# PROBLEM
Take the lines below between the one holding "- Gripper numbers" and the one holding "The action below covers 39", inclusive, and copy them exactly. Add nothing.

# PROVIDED INFORMATION

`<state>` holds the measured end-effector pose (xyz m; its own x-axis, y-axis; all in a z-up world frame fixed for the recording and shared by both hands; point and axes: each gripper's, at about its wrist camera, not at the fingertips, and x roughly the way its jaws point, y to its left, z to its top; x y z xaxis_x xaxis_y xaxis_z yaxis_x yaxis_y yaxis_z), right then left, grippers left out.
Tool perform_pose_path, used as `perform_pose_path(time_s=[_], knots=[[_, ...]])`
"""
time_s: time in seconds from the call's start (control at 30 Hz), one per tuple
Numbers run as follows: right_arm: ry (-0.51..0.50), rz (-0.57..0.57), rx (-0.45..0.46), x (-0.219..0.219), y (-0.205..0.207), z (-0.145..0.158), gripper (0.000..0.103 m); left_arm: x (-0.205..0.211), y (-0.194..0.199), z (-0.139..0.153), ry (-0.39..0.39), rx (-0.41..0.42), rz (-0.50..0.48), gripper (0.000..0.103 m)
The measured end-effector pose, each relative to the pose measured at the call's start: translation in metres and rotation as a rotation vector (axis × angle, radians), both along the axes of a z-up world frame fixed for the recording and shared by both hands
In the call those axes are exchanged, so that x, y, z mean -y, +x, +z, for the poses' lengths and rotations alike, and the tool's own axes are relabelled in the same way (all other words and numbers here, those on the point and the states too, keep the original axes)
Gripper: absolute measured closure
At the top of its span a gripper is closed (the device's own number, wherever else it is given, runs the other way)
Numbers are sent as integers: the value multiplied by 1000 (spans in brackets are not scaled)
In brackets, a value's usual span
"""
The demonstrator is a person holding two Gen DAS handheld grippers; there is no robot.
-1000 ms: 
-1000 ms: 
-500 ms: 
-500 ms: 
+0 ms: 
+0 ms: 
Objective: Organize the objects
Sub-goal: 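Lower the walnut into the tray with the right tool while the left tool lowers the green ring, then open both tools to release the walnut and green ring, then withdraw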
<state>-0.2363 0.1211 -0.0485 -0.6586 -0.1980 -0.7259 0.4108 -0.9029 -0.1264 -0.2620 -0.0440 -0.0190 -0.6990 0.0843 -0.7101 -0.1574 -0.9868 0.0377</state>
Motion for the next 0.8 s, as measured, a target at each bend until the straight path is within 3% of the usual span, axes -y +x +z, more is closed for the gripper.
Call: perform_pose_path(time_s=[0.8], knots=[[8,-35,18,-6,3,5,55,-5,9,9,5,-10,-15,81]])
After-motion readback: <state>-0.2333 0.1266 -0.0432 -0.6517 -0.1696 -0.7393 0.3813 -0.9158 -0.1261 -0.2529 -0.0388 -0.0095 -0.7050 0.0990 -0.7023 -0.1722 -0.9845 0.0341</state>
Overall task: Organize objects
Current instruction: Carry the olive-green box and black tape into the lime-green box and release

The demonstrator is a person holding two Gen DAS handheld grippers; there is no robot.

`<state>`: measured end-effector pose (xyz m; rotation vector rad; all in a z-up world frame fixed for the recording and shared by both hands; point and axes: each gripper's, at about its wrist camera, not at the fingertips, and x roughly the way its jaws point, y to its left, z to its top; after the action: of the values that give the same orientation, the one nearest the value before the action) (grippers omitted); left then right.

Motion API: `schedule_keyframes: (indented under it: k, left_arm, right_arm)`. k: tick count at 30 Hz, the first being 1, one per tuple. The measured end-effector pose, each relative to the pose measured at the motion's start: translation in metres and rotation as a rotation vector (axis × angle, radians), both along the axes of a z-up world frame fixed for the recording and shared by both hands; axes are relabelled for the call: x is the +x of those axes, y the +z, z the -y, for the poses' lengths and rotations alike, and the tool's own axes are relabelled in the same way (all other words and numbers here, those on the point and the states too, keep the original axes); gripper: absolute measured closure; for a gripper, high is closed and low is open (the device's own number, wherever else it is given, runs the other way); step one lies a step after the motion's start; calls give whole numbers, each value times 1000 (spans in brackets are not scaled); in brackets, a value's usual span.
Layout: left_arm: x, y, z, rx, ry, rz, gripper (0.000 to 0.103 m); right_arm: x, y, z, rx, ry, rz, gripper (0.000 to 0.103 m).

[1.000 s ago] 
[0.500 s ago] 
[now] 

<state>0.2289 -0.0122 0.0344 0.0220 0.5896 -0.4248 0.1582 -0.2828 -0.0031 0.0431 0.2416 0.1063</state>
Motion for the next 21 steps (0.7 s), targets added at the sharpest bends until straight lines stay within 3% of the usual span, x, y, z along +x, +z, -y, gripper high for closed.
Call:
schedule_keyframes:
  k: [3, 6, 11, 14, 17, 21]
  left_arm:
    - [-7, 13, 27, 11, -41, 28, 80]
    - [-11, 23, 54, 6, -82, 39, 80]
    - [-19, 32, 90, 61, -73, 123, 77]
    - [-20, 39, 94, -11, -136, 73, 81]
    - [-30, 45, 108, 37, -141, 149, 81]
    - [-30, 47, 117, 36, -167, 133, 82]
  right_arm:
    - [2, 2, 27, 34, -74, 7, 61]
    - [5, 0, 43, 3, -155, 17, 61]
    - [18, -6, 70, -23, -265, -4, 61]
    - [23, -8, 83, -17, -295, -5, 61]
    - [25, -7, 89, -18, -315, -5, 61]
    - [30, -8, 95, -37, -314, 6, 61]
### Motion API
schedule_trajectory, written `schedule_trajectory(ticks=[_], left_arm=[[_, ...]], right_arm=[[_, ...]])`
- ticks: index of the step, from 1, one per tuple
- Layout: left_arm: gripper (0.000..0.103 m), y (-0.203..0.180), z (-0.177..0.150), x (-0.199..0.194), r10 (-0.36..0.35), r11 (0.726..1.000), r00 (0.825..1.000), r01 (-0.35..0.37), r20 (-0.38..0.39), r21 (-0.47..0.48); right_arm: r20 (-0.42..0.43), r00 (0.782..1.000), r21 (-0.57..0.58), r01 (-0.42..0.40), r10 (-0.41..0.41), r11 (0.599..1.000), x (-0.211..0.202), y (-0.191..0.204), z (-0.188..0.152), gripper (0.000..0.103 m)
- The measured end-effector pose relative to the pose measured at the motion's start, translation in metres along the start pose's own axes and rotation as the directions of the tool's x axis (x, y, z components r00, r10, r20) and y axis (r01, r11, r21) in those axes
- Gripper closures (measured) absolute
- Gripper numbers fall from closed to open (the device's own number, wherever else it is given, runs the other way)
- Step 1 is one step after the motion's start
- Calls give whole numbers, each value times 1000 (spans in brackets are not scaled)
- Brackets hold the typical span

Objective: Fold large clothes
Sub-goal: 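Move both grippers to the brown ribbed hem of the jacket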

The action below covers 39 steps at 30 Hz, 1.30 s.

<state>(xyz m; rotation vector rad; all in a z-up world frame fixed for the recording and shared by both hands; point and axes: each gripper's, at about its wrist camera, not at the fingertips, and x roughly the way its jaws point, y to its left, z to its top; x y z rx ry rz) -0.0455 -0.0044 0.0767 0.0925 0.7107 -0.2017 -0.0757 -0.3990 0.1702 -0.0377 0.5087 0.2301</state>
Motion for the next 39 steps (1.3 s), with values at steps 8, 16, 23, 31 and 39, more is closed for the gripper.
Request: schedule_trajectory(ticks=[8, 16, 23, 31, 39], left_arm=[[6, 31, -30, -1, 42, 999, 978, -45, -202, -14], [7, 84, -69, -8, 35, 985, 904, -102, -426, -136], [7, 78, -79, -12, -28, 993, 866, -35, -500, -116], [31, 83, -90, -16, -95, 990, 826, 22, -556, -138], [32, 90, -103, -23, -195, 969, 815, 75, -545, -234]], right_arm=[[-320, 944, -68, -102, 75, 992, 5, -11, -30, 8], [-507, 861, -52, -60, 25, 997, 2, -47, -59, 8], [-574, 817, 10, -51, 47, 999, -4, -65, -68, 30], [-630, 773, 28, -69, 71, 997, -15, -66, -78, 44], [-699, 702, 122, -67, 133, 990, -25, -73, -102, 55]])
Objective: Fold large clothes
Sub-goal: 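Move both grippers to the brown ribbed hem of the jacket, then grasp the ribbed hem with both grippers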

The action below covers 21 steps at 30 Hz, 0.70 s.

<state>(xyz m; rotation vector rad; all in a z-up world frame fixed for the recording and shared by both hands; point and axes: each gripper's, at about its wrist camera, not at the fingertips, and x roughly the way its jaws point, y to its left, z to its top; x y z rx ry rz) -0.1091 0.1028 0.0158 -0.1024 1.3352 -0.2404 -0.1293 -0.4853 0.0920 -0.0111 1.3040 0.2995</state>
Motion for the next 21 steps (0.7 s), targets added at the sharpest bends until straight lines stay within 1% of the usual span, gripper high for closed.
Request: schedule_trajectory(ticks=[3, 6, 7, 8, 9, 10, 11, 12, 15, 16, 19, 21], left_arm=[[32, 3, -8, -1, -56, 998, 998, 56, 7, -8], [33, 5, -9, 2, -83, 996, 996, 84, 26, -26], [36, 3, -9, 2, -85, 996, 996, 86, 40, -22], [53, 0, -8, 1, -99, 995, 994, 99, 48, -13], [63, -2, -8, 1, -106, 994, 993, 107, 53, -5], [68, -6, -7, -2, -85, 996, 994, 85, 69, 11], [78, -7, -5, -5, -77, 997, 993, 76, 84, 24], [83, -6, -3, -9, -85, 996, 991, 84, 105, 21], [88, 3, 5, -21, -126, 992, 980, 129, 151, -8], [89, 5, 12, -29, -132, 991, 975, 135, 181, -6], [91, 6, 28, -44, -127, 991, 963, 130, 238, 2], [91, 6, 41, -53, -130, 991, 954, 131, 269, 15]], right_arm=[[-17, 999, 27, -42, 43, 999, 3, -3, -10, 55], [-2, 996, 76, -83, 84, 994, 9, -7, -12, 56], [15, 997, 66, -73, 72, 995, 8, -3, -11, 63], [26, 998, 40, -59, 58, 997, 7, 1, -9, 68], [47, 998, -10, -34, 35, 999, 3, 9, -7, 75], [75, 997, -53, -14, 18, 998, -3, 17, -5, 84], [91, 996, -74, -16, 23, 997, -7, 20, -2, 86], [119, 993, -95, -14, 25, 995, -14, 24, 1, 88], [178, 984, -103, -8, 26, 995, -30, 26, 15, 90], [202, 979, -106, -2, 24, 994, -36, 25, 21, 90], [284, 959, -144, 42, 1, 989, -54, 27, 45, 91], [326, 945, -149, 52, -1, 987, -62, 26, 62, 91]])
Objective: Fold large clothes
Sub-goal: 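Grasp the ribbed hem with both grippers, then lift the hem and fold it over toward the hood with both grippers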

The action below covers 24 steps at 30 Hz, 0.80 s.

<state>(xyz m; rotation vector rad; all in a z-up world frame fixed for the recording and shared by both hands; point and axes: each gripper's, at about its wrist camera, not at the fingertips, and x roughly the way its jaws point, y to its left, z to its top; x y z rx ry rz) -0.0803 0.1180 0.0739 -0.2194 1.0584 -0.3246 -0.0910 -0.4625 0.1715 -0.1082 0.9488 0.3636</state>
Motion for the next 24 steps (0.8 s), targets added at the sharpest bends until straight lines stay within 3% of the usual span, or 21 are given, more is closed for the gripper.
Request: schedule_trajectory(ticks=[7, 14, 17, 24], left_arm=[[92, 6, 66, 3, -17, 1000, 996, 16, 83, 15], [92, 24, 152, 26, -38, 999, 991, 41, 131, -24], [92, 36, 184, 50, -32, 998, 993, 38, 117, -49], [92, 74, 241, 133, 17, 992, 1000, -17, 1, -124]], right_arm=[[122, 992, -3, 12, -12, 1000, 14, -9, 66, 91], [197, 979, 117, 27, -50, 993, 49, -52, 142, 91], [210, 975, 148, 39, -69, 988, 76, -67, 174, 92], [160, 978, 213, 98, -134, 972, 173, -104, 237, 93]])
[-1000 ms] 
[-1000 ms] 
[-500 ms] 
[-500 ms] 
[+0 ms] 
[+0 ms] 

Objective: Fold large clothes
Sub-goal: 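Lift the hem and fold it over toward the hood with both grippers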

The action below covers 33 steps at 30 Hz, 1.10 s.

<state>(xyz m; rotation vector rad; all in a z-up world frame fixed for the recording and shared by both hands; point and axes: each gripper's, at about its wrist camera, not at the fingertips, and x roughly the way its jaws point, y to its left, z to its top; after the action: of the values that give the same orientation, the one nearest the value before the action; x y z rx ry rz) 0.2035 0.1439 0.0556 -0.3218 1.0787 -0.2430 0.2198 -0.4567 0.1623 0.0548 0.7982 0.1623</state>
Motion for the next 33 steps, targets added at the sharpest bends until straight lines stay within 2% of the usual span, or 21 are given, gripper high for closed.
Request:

# TASK RESULT
- Gripper numbers fall from closed to open (the device's own number, wherever else it is given, runs the other way)
- Step 1 is one step after the motion's start
- Calls give whole numbers, each value times 1000 (spans in brackets are not scaled)
- Brackets hold the typical span

Objective: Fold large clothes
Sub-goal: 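Move both grippers to the brown ribbed hem of the jacket
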
The action below covers 39 steps at 30 Hz, 1.30 s.

No additional output is needed.